== Exercise requirements ==
Start at the line holding "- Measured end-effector". Write out that line and each one after it to the end of the data, unchanged.
════════════════
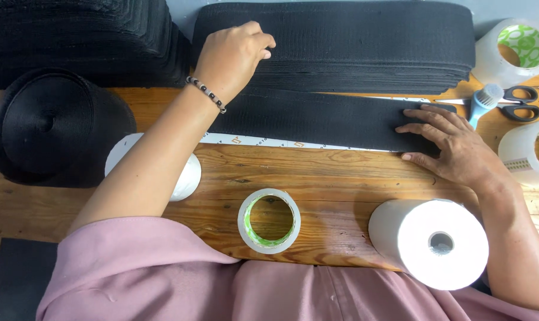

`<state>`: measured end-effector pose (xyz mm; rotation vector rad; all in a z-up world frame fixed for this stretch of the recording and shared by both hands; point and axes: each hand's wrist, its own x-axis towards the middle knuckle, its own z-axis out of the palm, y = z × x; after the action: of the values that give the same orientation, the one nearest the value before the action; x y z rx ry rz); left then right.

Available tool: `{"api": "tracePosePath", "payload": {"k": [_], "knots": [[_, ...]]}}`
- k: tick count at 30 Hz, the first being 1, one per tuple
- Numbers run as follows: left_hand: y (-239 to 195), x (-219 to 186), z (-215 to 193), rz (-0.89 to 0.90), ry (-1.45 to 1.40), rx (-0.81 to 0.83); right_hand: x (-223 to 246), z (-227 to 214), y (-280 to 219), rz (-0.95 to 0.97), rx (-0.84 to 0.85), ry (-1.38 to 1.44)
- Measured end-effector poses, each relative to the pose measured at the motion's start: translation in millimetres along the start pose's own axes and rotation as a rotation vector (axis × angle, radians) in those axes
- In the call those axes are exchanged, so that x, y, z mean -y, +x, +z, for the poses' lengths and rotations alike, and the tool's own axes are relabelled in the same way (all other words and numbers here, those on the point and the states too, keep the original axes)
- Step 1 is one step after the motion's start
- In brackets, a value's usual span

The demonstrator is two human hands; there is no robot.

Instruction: The person uses a small blue brush to sweep a black fabric strip on a wooden table, then folds the strip in half lengthwise and smooths it. The person then moves the strip aside and repositions rolls of tape and paper towels on the table.

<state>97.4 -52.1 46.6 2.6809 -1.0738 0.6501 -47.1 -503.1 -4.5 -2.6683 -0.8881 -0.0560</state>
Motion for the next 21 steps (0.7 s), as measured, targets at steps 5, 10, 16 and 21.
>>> {"api": "tracePosePath", "payload": {"k": [5,10,16,21], "knots": [[1.6,7.5,16.6,0.073,0.234,0.022,0.0,0.5,0.5,-0.039,-0.03,0.008],[10.0,7.5,19.8,0.181,0.367,0.054,2.0,0.9,0.5,0.0,-0.01,0.001],[12.6,3.0,8.5,0.242,0.374,0.136,1.5,2.5,1.5,-0.01,-0.015,0.005],[5.9,-11.3,-37.8,0.12,0.119,0.081,1.8,2.1,0.7,-0.018,-0.03,0.006]]}}
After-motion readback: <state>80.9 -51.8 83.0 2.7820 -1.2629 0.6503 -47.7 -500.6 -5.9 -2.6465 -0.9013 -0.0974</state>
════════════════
== Response below ==
- Measured end-effector poses, each relative to the pose measured at the motion's start: translation in millimetres along the start pose's own axes and rotation as a rotation vector (axis × angle, radians) in those axes
- In the call those axes are exchanged, so that x, y, z mean -y, +x, +z, for the poses' lengths and rotations alike, and the tool's own axes are relabelled in the same way (all other words and numbers here, those on the point and the states too, keep the original axes)
- Step 1 is one step after the motion's start
- In brackets, a value's usual span

The demonstrator is two human hands; there is no robot.

Instruction: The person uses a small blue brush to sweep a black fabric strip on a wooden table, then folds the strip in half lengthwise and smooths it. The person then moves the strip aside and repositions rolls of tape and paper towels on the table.

<state>97.4 -52.1 46.6 2.6809 -1.0738 0.6501 -47.1 -503.1 -4.5 -2.6683 -0.8881 -0.0560</state>
Motion for the next 21 steps (0.7 s), as measured, targets at steps 5, 10, 16 and 21.
>>> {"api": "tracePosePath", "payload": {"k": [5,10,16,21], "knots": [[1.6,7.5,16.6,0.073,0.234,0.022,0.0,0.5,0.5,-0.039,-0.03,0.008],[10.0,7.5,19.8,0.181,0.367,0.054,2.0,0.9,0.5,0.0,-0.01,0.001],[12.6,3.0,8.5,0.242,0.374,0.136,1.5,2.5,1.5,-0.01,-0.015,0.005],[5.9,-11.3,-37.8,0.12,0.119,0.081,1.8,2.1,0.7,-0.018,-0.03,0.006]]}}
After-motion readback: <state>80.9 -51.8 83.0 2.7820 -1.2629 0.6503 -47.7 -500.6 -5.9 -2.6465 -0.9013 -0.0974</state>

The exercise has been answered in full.